The task: Your reply must contain the lines from the one with "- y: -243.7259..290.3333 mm" through the last line of the material, exact and complete, with no pictures and no other text.

Dataset extract:
----------------
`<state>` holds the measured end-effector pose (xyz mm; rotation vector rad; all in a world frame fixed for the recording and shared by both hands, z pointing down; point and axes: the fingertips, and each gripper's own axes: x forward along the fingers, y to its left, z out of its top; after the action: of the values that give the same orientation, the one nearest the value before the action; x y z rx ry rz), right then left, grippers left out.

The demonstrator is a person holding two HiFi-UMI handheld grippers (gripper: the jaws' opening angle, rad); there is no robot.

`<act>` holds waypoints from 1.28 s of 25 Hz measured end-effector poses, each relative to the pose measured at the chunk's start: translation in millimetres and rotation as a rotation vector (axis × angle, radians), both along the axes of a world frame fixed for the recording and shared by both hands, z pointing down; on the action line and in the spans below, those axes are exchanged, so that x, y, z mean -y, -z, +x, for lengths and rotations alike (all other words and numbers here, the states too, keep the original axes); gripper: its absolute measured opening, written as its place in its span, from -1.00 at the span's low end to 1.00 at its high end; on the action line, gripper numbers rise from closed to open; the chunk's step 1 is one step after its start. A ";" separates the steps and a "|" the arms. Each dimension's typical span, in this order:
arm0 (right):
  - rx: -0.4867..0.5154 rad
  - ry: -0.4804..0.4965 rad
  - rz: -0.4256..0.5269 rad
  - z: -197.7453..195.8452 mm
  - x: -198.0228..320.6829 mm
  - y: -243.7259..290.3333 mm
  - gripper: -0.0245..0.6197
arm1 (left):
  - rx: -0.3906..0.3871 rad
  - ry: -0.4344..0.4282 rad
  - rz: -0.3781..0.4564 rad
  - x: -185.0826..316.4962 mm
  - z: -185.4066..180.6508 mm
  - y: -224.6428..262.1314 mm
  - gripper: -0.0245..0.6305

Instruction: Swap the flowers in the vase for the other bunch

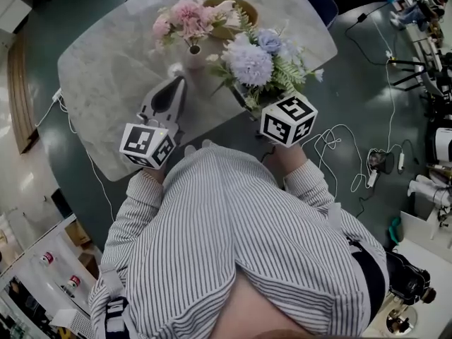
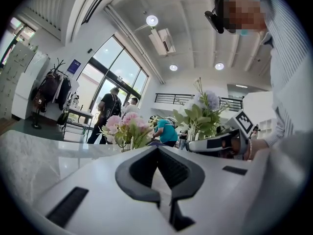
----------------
Result for this task:
  - y: -243.7259..290.3333 mm
  - gripper: -0.0245..0.6197
arm1 (left):
  - rx: -0.3906..0.3871 rad
  - ry: -0.4344..0.4282 rad
  - rz: -0.3781..0.4564 rad
  - x: -185.0826..316.4962 mm
  - z: -185.4066..180.6508 mm
  - y: -224.6428..262.1314 mm
  - gripper: -0.0245..0.6305

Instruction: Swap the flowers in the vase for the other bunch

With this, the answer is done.